§ WHAT YOU NEED TO DO: From the entries below, return only the lines starting at the one that contains "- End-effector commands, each" and ending at the one that contains "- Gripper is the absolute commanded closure", exactly as they stand.

[Records contained in a dataset]

========

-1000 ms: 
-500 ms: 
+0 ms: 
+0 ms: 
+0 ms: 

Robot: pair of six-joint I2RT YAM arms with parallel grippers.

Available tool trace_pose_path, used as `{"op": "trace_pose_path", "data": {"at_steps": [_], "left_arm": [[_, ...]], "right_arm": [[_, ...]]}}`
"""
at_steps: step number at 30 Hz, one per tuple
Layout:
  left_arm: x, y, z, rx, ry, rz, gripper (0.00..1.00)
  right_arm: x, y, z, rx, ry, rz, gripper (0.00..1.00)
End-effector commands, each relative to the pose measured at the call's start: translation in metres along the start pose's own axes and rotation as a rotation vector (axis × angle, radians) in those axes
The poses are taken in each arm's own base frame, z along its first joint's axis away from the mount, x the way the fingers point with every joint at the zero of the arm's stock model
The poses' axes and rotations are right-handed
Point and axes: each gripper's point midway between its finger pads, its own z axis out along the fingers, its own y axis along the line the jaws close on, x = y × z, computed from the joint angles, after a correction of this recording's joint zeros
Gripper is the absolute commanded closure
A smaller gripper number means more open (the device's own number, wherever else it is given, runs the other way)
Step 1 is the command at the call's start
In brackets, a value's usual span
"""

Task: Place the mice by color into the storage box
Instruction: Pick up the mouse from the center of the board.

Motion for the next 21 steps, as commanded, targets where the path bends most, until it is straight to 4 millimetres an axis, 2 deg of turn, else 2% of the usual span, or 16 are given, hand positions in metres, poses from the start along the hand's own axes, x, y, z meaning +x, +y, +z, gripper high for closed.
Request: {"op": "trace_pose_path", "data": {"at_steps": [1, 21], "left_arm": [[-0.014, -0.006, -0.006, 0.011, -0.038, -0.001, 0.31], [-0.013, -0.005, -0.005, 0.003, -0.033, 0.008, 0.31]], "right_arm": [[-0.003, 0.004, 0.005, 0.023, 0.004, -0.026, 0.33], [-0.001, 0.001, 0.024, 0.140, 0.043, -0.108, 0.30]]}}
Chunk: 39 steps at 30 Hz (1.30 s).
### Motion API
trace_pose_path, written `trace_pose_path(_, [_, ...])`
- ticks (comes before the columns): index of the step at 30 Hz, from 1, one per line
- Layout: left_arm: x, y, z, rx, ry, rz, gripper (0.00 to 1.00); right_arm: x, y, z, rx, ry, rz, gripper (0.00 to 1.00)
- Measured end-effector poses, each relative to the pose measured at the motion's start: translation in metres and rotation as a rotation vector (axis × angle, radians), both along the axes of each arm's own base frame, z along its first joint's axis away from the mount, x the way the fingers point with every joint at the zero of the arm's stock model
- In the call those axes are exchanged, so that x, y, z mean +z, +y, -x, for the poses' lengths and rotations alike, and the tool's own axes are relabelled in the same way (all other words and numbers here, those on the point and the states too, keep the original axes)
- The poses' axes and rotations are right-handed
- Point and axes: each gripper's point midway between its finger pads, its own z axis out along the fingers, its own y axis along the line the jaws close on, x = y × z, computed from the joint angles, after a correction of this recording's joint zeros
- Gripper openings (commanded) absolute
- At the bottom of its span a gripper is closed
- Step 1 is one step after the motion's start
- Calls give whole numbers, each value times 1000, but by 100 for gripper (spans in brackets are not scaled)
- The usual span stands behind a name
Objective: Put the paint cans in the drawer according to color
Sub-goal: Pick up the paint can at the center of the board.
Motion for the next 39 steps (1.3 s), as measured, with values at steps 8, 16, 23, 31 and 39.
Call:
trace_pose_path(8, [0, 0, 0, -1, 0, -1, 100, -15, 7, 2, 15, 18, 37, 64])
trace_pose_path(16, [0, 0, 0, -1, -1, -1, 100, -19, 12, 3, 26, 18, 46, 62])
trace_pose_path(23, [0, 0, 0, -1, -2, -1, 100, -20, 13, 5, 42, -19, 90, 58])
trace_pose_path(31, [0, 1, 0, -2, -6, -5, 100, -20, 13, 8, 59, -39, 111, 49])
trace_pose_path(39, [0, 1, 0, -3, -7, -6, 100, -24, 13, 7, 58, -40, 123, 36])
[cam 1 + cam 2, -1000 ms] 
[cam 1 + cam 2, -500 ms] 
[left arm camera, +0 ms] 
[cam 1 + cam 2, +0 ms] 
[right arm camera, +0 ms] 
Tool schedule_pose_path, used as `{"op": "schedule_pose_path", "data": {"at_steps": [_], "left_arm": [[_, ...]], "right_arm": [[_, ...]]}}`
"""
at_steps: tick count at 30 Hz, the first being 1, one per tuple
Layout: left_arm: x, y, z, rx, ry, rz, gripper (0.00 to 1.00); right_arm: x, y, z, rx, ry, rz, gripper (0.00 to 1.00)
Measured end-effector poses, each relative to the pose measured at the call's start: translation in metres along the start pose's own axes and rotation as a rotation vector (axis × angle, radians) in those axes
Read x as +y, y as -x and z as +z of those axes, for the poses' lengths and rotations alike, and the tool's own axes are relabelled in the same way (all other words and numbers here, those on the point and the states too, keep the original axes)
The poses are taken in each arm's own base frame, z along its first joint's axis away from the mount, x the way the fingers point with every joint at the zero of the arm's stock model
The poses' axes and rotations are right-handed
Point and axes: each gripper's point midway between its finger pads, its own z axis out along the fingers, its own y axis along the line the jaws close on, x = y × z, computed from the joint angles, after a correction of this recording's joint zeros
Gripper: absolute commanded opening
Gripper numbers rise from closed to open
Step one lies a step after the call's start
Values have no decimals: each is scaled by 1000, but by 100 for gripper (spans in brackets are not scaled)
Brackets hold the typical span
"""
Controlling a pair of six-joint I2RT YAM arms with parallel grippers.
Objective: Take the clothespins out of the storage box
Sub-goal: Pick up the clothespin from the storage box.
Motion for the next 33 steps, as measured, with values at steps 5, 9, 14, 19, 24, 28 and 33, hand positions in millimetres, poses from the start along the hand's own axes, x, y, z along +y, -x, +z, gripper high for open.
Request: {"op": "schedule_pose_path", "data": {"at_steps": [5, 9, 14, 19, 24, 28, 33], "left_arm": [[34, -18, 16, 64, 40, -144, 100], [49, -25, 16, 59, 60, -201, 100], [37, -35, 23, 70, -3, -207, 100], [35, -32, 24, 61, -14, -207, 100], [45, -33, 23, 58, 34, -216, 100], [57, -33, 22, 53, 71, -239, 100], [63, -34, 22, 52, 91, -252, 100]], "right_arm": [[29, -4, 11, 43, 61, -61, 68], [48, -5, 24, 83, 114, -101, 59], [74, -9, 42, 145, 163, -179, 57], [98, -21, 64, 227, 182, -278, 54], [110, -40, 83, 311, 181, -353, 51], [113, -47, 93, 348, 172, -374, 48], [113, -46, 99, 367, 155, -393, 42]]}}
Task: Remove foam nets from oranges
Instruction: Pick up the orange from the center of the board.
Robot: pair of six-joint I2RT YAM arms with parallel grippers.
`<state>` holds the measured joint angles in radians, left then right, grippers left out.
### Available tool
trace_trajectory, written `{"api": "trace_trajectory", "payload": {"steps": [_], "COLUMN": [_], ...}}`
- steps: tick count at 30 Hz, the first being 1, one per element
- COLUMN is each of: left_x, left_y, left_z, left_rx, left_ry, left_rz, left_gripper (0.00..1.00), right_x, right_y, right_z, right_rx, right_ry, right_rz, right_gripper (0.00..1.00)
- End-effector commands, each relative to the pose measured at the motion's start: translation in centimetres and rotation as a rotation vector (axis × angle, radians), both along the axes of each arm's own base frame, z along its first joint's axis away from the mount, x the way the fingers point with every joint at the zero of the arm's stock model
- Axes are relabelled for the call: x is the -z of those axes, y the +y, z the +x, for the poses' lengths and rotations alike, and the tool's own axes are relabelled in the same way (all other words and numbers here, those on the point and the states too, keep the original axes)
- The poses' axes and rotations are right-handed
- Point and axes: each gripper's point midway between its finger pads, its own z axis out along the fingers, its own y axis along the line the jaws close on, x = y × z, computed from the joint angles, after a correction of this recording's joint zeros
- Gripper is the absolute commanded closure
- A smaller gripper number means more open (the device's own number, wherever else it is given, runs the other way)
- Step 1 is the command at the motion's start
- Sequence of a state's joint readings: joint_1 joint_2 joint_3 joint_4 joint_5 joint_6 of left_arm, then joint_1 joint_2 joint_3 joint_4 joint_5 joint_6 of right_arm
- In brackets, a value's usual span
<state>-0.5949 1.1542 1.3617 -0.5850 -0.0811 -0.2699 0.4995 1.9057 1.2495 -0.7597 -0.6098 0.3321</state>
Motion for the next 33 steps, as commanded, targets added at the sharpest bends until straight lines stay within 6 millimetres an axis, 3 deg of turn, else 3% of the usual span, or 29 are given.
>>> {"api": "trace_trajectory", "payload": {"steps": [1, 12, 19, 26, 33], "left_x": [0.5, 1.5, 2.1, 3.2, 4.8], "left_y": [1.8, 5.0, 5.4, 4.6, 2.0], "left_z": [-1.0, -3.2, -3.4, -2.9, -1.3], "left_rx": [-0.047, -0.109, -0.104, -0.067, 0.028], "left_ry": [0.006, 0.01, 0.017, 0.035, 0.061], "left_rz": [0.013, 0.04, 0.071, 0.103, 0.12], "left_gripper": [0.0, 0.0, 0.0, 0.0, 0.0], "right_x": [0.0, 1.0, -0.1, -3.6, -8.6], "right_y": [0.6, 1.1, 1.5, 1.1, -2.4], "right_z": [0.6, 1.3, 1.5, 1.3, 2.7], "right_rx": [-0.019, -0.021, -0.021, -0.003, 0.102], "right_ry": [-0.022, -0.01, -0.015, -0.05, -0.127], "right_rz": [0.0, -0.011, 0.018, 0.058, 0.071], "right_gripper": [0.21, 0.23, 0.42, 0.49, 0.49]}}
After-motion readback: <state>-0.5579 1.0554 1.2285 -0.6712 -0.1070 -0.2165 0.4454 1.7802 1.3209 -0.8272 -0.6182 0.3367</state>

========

§ TASK RESPONSE:
- End-effector commands, each relative to the pose measured at the motion's start: translation in centimetres and rotation as a rotation vector (axis × angle, radians), both along the axes of each arm's own base frame, z along its first joint's axis away from the mount, x the way the fingers point with every joint at the zero of the arm's stock model
- Axes are relabelled for the call: x is the -z of those axes, y the +y, z the +x, for the poses' lengths and rotations alike, and the tool's own axes are relabelled in the same way (all other words and numbers here, those on the point and the states too, keep the original axes)
- The poses' axes and rotations are right-handed
- Point and axes: each gripper's point midway between its finger pads, its own z axis out along the fingers, its own y axis along the line the jaws close on, x = y × z, computed from the joint angles, after a correction of this recording's joint zeros
- Gripper is the absolute commanded closure

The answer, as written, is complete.